According to French historian Georges Sadoul, Louis Lumiere shot as many as 100 films in the 10 month period between taking out a patent on the 23rd February 1895 and the first public demonstration. Meanwhile, Antoine had been busy searching for a suitable location in which their first show could take place. He considered – and dismissed - the photographic studio he had rented above Georges Melies’ Theatre Robert Houdin, the Musee Grevin waxwork show (possibly because Emile Reynaud’s Pantomimes Lumineuses was still playing there), and the Folies Bergeres. The Lumieres finally settled on the Salon Indien, a basement room decorated in oriental style, agreeing a daily fee of 30fr with the owner, M. Volpini, after he turned down their offer of 20% of the takings – a decision he would surely come to regret.
For the first showing only thirty-three tickets were sold – an inauspicious beginning that would quickly change once word of the Lumiere’s marvellous new spectacle spread. There were also a number of invited quests, among them the directors of the Grevin Wax Museum and of the Folies Bergers, and 34-year-old Gerges Melie, who would soon go on to make trick movies that would astound the early movie-viewing community. The Lumieres had actually borrowed 100 gilt chairs from the café for the showing, so one can imagine the wide empty spaces that greeted them on that first night Surprisingly, not one of the major newspapers attended the screening. Those guests that did turn up were greeted by Clement Maurice, a photographer in the employ of the Lumieres.
At last, the lights were dimmed, and the (small) crowd fell silent in expectation. Georges Melies later recalled:
"The other guests and I found ourselves in front of a small screen, similar to those we use for projections, and after a few minutes, a stationary photograph showing the Place Bellcour in Lyons was projected. A little surprised, I scarcely had time to say to my neighbour: "Have we been brought here to see projections? I've been doing these for ten years." No sooner had I stopped speaking when a horse pulling a cart started to walk towards us followed by other vehicles, then a passerby. In short, all the hustle and bustle of a street. We sat with our mouths open, without speaking, filled with amazement".
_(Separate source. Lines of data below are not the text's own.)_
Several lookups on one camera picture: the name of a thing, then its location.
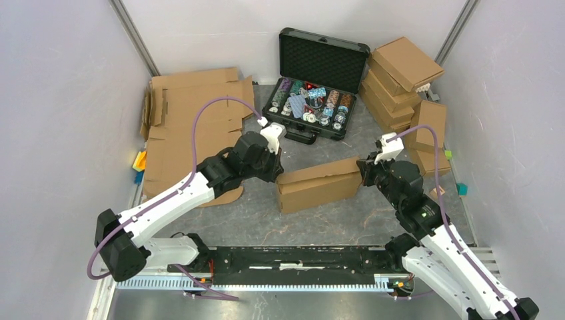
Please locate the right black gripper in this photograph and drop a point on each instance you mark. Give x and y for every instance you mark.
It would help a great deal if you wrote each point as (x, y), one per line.
(366, 166)

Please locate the wooden letter block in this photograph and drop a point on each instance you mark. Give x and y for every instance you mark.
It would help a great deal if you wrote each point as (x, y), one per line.
(436, 192)

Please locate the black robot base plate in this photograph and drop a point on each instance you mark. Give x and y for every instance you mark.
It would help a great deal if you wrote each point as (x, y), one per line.
(306, 265)

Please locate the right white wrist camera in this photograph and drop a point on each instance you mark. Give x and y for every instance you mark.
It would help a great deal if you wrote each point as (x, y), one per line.
(389, 150)

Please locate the stacked folded cardboard boxes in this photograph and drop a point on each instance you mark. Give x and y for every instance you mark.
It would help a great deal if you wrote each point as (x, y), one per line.
(390, 105)

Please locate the teal toy cube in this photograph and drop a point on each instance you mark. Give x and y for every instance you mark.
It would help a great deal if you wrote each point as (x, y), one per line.
(462, 189)

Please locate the flat cardboard sheet stack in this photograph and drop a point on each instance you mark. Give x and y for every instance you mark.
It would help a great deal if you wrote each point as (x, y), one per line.
(190, 116)

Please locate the black poker chip case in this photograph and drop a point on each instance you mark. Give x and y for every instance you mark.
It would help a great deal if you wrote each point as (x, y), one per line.
(319, 79)

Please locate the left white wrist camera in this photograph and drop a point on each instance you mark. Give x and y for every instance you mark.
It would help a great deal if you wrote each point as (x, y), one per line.
(272, 132)

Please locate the yellow orange toy block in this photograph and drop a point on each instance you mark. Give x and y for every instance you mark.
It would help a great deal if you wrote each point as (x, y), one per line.
(139, 164)

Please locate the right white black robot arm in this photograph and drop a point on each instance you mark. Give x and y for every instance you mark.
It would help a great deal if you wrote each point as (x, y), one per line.
(432, 250)

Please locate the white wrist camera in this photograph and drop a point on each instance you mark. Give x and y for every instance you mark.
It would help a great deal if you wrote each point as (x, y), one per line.
(389, 150)
(272, 132)

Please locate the brown cardboard box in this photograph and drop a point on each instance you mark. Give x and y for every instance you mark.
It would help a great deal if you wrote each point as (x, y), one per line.
(314, 186)

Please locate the aluminium frame rail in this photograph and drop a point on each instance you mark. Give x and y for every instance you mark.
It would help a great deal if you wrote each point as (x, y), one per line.
(486, 256)

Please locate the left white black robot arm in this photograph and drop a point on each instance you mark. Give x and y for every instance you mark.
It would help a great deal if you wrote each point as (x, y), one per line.
(125, 242)

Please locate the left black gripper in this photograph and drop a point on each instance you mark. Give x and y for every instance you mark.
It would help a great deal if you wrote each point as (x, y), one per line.
(276, 168)

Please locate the white plastic connector piece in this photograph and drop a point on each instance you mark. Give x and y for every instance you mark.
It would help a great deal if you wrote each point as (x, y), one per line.
(426, 92)

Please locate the low folded cardboard box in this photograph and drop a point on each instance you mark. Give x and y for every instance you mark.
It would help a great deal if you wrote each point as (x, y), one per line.
(426, 162)

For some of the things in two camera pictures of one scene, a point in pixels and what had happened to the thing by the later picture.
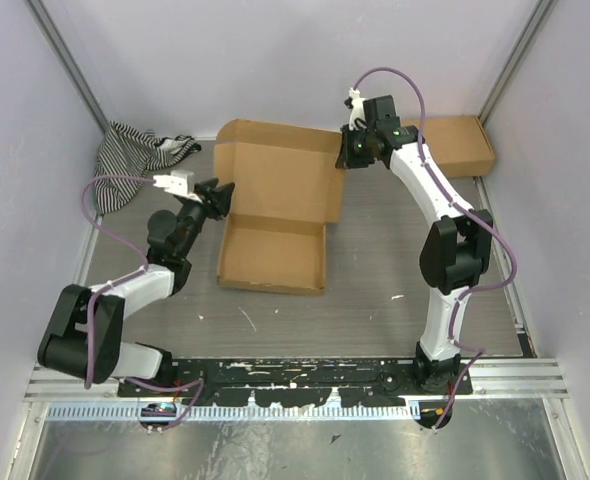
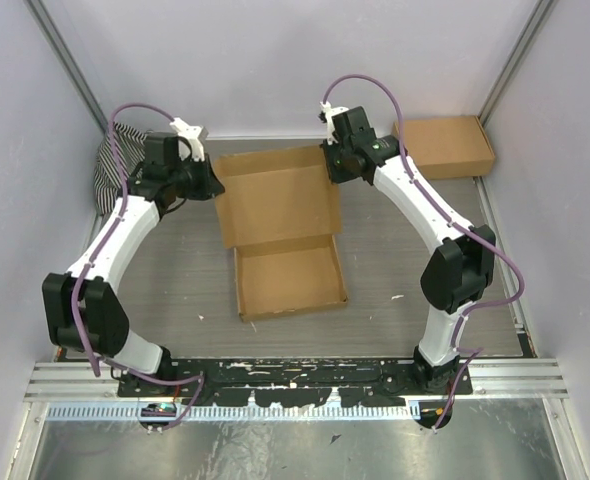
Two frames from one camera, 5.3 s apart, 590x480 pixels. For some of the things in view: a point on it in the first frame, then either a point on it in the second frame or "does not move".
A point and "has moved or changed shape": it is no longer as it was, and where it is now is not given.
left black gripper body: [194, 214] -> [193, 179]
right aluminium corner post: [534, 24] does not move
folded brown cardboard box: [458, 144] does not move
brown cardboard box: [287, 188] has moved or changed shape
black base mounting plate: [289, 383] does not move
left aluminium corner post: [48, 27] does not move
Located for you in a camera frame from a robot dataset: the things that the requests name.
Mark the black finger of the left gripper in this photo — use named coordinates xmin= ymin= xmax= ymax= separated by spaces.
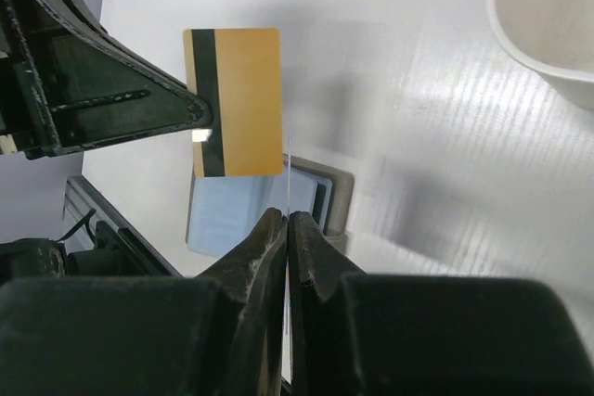
xmin=1 ymin=0 xmax=213 ymax=160

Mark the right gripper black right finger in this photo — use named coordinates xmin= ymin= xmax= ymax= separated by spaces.
xmin=288 ymin=212 xmax=593 ymax=395

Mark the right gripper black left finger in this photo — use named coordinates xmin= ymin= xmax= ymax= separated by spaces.
xmin=1 ymin=208 xmax=287 ymax=395

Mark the white magnetic stripe card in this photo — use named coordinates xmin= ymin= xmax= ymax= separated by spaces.
xmin=285 ymin=135 xmax=293 ymax=337

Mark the grey blue card holder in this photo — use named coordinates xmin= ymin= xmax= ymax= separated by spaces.
xmin=186 ymin=157 xmax=355 ymax=259

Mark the gold VIP card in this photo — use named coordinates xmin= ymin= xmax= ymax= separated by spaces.
xmin=183 ymin=28 xmax=283 ymax=178

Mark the white plastic tray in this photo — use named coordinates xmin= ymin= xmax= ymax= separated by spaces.
xmin=486 ymin=0 xmax=593 ymax=110

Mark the front aluminium rail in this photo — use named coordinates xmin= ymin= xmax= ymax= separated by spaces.
xmin=63 ymin=176 xmax=181 ymax=277

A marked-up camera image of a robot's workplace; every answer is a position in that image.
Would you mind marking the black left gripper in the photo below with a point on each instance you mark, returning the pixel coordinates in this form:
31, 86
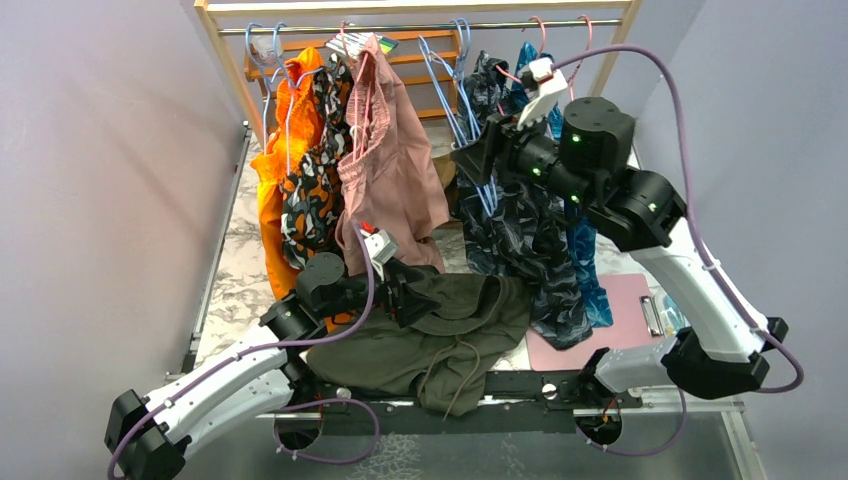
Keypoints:
411, 304

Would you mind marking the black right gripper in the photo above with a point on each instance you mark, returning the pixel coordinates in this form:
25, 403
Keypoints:
502, 139

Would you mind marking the olive green shorts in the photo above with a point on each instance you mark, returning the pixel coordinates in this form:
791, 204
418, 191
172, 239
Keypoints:
480, 319

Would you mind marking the blue wire hanger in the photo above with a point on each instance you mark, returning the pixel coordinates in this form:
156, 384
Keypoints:
463, 124

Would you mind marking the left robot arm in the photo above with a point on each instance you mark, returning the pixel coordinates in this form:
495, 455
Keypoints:
153, 435

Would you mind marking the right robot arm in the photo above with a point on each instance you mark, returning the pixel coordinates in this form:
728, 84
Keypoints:
721, 351

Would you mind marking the black shark print shorts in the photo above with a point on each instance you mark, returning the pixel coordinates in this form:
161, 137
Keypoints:
525, 237

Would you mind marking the blue shark print shorts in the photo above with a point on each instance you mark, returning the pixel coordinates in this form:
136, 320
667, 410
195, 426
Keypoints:
581, 237

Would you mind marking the dusty pink shorts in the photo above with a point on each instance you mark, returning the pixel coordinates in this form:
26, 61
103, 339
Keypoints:
394, 185

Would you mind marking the orange black camo shorts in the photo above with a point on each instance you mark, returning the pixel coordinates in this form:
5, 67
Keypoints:
313, 200

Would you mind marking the pink hanger on pink shorts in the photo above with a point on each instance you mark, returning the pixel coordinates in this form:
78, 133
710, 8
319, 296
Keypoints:
360, 103

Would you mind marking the blue hanger on orange shorts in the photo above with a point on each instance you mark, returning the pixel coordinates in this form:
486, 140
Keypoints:
288, 123

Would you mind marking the metal hanging rod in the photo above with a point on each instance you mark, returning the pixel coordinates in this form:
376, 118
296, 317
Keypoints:
308, 30

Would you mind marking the colourful marker box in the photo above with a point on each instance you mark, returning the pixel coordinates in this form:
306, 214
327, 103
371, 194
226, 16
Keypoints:
344, 43

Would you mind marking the metal clipboard clip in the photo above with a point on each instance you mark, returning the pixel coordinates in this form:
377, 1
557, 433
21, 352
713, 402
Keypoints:
650, 313

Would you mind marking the pink mat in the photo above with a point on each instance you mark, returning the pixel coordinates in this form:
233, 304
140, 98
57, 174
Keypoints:
629, 328

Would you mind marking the wooden ladder shelf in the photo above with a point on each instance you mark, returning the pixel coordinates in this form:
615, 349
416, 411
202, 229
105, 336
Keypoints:
421, 59

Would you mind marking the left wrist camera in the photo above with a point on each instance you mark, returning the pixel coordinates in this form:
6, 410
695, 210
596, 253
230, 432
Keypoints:
380, 246

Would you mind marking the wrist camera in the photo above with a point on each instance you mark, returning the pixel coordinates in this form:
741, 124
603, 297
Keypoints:
544, 84
380, 246

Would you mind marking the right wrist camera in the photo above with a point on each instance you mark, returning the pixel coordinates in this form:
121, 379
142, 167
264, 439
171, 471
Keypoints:
544, 84

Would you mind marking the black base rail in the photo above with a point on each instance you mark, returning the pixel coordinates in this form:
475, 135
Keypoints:
499, 402

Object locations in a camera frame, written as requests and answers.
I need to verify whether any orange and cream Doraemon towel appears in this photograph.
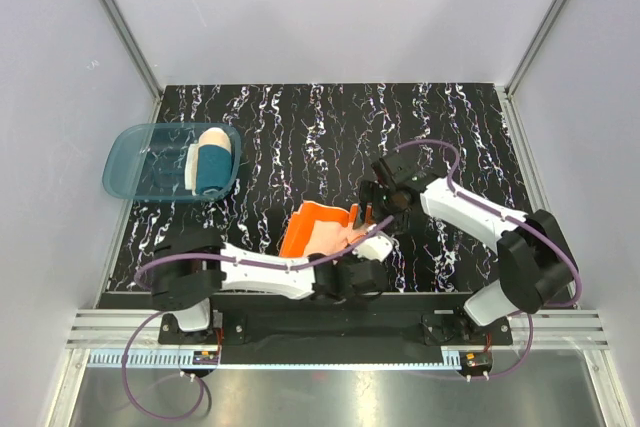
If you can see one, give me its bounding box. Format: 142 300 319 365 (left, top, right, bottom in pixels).
279 201 373 258

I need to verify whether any teal and cream Doraemon towel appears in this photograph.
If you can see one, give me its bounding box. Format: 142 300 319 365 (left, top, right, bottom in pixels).
184 127 233 196

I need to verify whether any translucent blue plastic tray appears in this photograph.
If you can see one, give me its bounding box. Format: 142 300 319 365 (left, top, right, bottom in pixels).
102 123 242 202

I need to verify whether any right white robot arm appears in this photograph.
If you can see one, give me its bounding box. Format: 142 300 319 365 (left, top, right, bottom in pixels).
356 153 579 330

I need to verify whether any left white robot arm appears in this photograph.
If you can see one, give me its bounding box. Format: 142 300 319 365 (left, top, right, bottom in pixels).
136 228 393 334

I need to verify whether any right small circuit board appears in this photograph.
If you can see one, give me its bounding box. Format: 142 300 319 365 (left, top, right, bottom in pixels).
465 352 493 369

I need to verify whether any small circuit board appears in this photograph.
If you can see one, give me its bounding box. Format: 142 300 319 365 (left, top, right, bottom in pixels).
465 352 493 369
192 350 220 365

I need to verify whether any left small circuit board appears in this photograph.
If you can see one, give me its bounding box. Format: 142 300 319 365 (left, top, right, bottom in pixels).
192 350 220 365

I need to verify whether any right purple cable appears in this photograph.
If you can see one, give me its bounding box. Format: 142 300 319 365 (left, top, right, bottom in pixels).
394 139 584 382

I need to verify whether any purple cable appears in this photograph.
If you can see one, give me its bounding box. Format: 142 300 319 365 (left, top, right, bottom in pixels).
394 139 584 382
119 216 396 423

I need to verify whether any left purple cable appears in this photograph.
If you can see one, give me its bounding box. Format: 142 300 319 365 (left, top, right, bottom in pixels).
119 216 396 423

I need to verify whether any aluminium frame rail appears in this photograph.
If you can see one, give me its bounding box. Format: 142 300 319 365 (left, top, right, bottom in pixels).
67 309 609 351

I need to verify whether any slotted white cable duct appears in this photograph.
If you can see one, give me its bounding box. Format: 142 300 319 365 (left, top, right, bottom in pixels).
85 346 466 371

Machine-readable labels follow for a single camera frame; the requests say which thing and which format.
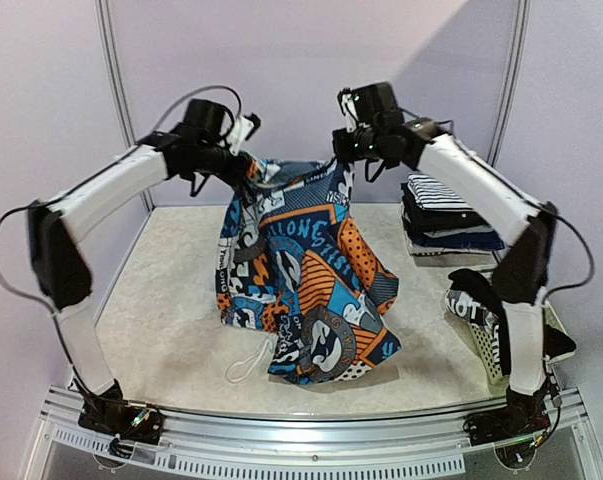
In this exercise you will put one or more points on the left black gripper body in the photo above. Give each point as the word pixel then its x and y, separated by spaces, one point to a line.
pixel 209 163

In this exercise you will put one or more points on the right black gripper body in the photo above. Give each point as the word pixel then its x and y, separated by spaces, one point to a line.
pixel 341 145

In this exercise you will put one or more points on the black white striped shirt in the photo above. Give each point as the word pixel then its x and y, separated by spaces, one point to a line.
pixel 430 194

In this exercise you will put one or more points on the colourful graphic print garment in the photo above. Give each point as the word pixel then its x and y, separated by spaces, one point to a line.
pixel 293 262

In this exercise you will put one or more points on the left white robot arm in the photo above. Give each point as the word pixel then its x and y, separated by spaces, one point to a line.
pixel 63 234

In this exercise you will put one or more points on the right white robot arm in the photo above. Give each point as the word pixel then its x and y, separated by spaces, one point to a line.
pixel 518 219

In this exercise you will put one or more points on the white perforated laundry basket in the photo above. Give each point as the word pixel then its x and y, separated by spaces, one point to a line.
pixel 486 350

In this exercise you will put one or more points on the black folded shirt with buttons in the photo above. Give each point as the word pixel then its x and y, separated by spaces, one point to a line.
pixel 434 220

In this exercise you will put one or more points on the black white lettered garment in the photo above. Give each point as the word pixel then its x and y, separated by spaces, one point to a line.
pixel 470 297

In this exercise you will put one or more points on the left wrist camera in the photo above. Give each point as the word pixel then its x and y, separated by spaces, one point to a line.
pixel 209 123

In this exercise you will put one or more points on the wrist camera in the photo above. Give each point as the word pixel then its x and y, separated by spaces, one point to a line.
pixel 209 123
pixel 373 105

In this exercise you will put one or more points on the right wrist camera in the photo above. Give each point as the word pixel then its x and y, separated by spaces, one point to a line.
pixel 373 105

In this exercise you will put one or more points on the left aluminium frame post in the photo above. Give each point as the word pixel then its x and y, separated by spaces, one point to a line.
pixel 112 64

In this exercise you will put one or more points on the aluminium frame post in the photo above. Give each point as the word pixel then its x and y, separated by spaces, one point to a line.
pixel 512 71
pixel 112 64

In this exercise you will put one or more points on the right aluminium frame post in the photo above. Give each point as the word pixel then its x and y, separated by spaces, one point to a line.
pixel 512 71

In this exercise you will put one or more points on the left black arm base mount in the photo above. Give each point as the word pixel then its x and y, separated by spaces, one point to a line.
pixel 108 413

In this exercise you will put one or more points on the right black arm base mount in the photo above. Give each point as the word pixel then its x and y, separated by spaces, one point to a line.
pixel 521 417

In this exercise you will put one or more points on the aluminium front rail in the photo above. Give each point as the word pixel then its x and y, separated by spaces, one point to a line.
pixel 429 444

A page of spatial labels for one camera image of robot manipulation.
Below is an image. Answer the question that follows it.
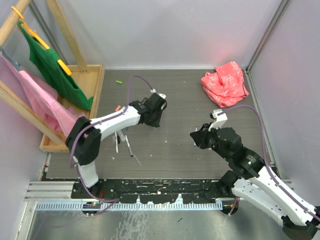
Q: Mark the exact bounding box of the grey highlighter with orange tip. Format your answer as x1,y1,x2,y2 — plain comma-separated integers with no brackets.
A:
117,130,126,142

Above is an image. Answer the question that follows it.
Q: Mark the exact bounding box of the grey slotted cable duct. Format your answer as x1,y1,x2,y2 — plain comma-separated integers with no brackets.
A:
35,200,223,212

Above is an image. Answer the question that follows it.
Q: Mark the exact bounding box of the green cloth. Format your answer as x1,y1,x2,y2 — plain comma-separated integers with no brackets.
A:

A programme of ten films was shown that evening, each approximately 17 metres in length. The arc lamp of the projector was adjusted by Jacques Ducom, and the handle turned by Charles Moisson, manufacturer of the prototype Cinematographe. The model actually used on the night came from the workshop of Jules Carpentier. Amongst the films shown were La Sortie des Usines (Workes Leaving the Factory), The Photographical Congress Arrives at Lyons, Cordelier’s Square in Lyon, Baby’s Dinner, in which Auguste and his wife attempt to feed their baby daughter, The Blacksmith, and The Sea. The two films to make the biggest impact, however, were L’Arroseur Arrose (The Waterer Watered), which was based on an 1880s comic strip, in which a mischievous child treads on a gardener's hose and then, when the gardener peers into its nozzle, releases his foot so that the gardener is sprayed with water. The gardener then chases the boy and gives him a spanking. The second film was Arrivee d’un Train en Gare (The Arrival of a Train at the Station). The film was shot from the end of a railway station platform as the steam train approached at an oblique angle, so that it appears on the right of the screen, and shoots across to the left. As well as displaying Louis Lumiere’s admirable versatility as a cameraman, the film is reputed to have startled early audiences so badly that they leapt from their seats fearing the train was about to run them over.
The end of the Lumiere’s first public show was greeted with wild applause from the audience. Georges Melies, immediately spotting the potential of this new invention, was rebuffed by Antoine when he asked if the Cinematographe was for sale. “The invention is not for sale,” said Antoine, “It would be the ruin of you. It can be exhibited for a while due to its scientific interest, but apart from that the machine has no future.”

With the absence of any major newspapers at the screening, the news of the birth of the movies was announced to the people of France by the smaller papers, La Poste and Progres. Word soon got around, however, and the queues on the second day stretched down the boulevard. Within weeks, the Lumieres were offering 20 shows per day.
"...photography no longer records stillness. It perpetuates the image of movement. The beauty of the invention resides in the novelty and ingenuity of the apparatus. When these gadgets are in the hands of the public, when anyone can photograph the ones who are dear to them, not just in their motionless form, but with movement, action, familiar gestures and the words out of their mouths, then death will no longer be absolute, final."